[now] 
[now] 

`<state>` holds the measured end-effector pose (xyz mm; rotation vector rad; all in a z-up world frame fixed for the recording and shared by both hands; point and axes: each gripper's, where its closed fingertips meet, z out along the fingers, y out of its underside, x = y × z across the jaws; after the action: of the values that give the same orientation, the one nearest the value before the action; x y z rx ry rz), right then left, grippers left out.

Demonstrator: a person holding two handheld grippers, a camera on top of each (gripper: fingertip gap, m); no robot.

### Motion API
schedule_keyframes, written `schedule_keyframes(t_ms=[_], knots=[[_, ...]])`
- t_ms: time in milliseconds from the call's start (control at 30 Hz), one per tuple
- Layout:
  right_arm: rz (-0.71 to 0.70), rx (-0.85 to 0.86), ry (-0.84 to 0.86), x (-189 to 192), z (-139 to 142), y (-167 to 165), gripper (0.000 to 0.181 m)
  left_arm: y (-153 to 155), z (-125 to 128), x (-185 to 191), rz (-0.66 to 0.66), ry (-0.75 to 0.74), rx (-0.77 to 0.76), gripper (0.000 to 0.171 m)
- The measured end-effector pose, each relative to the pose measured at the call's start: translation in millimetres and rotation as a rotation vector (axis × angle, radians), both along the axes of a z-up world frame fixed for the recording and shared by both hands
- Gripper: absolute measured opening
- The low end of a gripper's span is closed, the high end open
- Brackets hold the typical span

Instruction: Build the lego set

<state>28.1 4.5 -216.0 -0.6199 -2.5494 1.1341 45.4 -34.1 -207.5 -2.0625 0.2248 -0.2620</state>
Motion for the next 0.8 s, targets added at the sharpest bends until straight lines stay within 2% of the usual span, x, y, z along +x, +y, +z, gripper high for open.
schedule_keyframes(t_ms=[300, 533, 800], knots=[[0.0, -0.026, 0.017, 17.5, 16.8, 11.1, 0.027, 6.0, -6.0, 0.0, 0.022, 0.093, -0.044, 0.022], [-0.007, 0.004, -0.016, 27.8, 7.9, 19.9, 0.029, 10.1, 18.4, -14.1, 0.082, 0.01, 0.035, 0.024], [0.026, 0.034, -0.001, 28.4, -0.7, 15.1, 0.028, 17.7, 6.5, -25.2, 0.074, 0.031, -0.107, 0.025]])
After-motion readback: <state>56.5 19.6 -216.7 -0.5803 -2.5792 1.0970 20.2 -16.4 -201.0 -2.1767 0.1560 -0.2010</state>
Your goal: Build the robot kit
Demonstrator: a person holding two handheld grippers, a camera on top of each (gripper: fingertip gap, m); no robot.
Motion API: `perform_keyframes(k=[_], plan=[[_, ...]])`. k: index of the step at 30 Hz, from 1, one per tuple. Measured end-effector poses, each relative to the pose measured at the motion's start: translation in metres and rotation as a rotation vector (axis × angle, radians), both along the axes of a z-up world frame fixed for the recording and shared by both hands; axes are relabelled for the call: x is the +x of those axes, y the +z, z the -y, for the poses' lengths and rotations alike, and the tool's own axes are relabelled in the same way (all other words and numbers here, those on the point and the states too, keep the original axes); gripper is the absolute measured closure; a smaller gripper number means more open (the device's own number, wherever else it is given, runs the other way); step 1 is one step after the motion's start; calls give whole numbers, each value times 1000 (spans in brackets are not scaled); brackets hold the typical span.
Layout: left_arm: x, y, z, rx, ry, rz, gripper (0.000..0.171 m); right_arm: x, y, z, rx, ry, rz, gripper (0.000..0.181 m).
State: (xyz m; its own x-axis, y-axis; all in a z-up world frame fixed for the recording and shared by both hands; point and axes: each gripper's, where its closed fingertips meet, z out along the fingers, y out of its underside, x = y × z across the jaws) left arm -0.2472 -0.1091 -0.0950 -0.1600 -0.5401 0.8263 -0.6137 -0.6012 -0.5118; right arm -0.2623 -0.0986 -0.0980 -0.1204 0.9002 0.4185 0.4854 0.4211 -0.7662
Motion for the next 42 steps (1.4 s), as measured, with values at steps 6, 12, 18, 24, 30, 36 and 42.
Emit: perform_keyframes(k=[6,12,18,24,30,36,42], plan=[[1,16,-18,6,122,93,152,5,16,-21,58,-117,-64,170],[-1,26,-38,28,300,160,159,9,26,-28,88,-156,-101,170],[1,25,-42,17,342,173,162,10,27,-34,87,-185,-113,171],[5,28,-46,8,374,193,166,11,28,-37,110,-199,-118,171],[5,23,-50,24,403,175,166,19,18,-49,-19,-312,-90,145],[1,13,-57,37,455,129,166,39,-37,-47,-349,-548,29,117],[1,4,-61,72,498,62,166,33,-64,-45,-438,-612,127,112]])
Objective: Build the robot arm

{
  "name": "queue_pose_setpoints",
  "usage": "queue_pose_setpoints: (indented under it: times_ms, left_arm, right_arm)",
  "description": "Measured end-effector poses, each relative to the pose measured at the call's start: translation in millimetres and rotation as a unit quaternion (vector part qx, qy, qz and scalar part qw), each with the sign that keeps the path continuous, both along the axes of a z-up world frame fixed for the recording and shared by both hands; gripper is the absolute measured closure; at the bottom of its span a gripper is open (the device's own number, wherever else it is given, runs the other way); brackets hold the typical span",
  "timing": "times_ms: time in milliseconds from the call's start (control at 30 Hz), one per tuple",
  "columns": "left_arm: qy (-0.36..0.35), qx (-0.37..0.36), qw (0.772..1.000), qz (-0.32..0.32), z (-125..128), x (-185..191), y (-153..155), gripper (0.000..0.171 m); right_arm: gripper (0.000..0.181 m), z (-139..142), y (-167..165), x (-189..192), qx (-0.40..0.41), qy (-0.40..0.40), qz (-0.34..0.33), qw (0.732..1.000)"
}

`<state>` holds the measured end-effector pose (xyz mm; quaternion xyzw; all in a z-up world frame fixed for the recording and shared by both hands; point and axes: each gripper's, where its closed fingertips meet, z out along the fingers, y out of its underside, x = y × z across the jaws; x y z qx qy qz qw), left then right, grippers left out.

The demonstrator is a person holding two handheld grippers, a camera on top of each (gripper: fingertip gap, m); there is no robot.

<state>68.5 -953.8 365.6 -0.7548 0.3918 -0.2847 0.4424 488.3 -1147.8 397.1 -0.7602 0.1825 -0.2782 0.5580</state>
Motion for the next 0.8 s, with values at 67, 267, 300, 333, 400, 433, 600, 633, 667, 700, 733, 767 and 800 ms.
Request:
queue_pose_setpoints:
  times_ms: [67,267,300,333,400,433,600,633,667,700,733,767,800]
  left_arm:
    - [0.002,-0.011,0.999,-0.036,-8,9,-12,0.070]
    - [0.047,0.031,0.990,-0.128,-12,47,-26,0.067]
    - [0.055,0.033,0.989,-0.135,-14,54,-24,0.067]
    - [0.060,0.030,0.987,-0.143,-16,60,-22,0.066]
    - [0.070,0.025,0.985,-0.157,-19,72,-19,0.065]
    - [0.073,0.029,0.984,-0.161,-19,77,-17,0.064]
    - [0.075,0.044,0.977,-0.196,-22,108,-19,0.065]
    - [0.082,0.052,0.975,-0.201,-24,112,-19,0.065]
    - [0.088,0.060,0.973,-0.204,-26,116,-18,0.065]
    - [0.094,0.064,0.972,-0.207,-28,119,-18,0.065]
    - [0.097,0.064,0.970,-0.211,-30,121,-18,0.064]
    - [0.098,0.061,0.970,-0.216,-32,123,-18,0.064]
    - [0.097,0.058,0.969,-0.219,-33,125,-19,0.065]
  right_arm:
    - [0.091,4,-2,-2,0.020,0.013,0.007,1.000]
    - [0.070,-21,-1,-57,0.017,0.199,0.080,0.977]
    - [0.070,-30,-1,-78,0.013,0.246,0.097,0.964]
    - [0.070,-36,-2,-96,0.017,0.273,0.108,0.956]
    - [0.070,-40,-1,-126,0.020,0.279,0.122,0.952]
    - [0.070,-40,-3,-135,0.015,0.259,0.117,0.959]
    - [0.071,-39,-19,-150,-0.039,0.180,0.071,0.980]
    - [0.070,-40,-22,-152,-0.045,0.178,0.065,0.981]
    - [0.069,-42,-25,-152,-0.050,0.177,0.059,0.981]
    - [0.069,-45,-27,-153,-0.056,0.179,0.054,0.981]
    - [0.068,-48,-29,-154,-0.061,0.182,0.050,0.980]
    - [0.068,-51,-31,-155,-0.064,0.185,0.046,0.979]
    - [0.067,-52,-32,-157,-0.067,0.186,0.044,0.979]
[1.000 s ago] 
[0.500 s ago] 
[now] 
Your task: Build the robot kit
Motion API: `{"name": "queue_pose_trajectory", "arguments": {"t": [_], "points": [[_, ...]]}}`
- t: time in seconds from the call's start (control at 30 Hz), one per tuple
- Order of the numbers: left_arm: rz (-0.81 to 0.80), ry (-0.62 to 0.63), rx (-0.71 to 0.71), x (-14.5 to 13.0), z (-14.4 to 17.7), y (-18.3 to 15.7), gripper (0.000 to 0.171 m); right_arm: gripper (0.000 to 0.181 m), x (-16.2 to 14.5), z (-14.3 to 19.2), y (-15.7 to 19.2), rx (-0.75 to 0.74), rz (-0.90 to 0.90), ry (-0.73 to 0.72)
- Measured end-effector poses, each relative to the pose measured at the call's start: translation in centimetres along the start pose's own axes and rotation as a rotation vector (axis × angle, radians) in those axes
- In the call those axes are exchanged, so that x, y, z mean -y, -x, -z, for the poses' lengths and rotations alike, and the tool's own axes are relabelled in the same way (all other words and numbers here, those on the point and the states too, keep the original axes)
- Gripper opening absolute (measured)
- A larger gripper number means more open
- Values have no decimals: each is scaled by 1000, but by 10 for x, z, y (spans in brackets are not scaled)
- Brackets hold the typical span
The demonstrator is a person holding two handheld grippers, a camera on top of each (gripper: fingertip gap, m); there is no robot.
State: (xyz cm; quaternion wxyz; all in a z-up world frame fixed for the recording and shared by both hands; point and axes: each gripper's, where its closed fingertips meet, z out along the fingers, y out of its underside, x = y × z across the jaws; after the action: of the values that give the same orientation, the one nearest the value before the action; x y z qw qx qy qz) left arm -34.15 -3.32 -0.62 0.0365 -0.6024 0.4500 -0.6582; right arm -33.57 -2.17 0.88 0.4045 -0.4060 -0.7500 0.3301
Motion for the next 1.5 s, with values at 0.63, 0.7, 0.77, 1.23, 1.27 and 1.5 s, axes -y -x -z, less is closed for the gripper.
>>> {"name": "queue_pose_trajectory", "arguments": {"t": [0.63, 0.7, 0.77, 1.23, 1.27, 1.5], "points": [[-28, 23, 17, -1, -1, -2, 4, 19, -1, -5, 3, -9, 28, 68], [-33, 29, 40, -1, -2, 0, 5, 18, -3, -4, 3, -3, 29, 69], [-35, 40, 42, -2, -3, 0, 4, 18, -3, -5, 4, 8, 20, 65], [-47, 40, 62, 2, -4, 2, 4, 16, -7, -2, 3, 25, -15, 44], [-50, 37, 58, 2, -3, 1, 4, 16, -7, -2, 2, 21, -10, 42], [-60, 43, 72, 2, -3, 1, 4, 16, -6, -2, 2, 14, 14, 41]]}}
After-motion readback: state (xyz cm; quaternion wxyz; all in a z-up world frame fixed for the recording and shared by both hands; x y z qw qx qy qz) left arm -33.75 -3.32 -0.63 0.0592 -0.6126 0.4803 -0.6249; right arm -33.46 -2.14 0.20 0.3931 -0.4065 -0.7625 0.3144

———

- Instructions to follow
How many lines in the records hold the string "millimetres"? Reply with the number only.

- Your response
2